- **Your task**: Which lines in the records below contain the word "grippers"? Copy each of them.

- **Input for this task**:
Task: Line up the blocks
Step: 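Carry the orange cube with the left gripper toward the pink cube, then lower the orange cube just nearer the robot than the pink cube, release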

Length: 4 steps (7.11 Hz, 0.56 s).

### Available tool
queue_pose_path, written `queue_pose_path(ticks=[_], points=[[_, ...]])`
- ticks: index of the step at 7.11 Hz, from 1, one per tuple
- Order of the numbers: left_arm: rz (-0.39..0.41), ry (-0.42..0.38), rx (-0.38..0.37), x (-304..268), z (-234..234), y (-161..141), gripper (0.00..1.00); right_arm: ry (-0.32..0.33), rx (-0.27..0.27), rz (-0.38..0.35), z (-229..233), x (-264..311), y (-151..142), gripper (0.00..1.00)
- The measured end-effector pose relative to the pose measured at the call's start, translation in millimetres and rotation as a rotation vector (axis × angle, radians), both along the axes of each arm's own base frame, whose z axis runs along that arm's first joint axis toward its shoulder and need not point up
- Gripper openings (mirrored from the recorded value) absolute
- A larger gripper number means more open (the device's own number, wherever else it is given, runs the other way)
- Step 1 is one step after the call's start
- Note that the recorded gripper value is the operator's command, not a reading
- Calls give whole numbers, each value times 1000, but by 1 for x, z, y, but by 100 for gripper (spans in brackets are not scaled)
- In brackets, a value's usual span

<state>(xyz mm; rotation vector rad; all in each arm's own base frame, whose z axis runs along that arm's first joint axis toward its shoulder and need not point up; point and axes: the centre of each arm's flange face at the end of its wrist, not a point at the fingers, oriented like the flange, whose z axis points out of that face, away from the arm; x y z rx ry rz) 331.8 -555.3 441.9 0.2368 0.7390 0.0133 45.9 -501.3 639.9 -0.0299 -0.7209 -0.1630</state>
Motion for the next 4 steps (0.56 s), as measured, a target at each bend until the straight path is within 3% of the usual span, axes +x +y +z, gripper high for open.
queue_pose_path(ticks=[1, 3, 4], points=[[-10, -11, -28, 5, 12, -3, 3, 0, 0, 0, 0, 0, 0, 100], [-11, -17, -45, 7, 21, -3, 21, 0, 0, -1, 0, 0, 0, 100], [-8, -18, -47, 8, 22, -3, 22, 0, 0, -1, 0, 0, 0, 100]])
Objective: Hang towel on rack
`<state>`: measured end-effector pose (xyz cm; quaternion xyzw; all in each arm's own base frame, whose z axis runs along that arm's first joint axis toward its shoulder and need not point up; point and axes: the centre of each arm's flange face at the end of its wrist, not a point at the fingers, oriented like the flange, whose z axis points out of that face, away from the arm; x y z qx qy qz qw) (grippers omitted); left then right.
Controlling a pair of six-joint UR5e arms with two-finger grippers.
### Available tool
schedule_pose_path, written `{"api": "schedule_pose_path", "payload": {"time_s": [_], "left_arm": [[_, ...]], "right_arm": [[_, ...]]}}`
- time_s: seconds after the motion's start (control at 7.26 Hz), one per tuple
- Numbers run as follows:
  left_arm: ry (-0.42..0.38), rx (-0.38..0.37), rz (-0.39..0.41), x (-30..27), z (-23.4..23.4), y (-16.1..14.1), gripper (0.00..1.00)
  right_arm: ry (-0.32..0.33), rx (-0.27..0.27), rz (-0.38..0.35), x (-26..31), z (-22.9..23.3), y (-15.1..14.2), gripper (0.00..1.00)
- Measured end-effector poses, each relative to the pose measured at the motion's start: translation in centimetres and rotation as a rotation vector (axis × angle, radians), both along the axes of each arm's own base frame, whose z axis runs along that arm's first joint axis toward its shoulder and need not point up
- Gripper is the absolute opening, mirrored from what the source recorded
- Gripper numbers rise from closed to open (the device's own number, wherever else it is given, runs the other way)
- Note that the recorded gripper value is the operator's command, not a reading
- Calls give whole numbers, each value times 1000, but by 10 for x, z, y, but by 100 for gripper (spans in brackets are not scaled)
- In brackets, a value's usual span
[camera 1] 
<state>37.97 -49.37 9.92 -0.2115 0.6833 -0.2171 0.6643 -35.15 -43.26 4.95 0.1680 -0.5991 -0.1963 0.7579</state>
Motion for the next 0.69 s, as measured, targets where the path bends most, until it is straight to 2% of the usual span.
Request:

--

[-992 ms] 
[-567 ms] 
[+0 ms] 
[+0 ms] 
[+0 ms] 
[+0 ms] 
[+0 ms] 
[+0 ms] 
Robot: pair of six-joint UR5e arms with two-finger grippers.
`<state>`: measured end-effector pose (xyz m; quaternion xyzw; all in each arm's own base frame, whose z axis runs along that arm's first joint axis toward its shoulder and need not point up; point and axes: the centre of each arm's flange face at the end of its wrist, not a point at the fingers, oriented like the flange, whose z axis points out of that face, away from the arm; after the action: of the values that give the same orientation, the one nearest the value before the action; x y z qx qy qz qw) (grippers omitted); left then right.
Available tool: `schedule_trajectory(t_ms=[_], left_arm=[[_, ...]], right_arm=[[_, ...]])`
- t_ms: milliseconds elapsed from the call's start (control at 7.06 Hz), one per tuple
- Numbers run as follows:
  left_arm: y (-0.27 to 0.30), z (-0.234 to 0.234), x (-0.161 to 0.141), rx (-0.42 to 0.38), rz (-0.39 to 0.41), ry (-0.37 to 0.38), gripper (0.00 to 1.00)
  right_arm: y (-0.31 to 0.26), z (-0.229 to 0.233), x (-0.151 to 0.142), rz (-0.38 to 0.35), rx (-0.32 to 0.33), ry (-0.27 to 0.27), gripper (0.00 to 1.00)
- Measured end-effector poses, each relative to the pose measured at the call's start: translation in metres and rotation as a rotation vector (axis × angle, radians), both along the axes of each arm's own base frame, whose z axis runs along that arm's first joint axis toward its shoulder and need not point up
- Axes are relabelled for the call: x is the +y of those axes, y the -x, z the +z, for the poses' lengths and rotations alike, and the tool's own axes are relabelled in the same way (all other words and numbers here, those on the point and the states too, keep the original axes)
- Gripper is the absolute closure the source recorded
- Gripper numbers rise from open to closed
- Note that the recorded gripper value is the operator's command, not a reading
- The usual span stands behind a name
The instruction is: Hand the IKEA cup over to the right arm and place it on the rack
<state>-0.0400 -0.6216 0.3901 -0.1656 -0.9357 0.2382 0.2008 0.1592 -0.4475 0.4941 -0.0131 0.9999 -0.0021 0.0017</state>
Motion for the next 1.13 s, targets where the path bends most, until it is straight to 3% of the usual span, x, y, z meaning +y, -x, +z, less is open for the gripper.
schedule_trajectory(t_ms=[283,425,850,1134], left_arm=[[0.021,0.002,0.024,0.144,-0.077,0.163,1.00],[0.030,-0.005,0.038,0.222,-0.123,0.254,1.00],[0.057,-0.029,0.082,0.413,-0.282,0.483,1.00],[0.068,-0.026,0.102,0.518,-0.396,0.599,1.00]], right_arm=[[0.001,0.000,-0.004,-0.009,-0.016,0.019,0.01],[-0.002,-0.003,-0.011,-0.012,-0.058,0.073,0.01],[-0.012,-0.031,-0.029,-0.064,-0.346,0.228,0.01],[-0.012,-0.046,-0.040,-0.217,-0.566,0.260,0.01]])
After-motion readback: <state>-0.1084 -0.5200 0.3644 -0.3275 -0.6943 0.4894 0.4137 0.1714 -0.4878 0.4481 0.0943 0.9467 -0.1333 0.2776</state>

- **The answer**:
`<state>`: measured end-effector pose (xyz cm; quaternion xyzw; all in each arm's own base frame, whose z axis runs along that arm's first joint axis toward its shoulder and need not point up; point and axes: the centre of each arm's flange face at the end of its wrist, not a point at the fingers, oriented like the flange, whose z axis points out of that face, away from the arm; x y z qx qy qz qw) (grippers omitted); left then right.
Controlling a pair of six-joint UR5e arms with two-finger grippers.
Robot: pair of six-joint UR5e arms with two-finger grippers.
`<state>`: measured end-effector pose (xyz m; quaternion xyzw; all in each arm's own base frame, whose z axis runs along that arm's first joint axis toward its shoulder and need not point up; point and axes: the centre of each arm's flange face at the end of its wrist, not a point at the fingers, oriented like the flange, whose z axis points out of that face, away from the arm; after the action: of the values that give the same orientation, the one nearest the value before the action; x y z qx qy qz qw) (grippers omitted); left then right.

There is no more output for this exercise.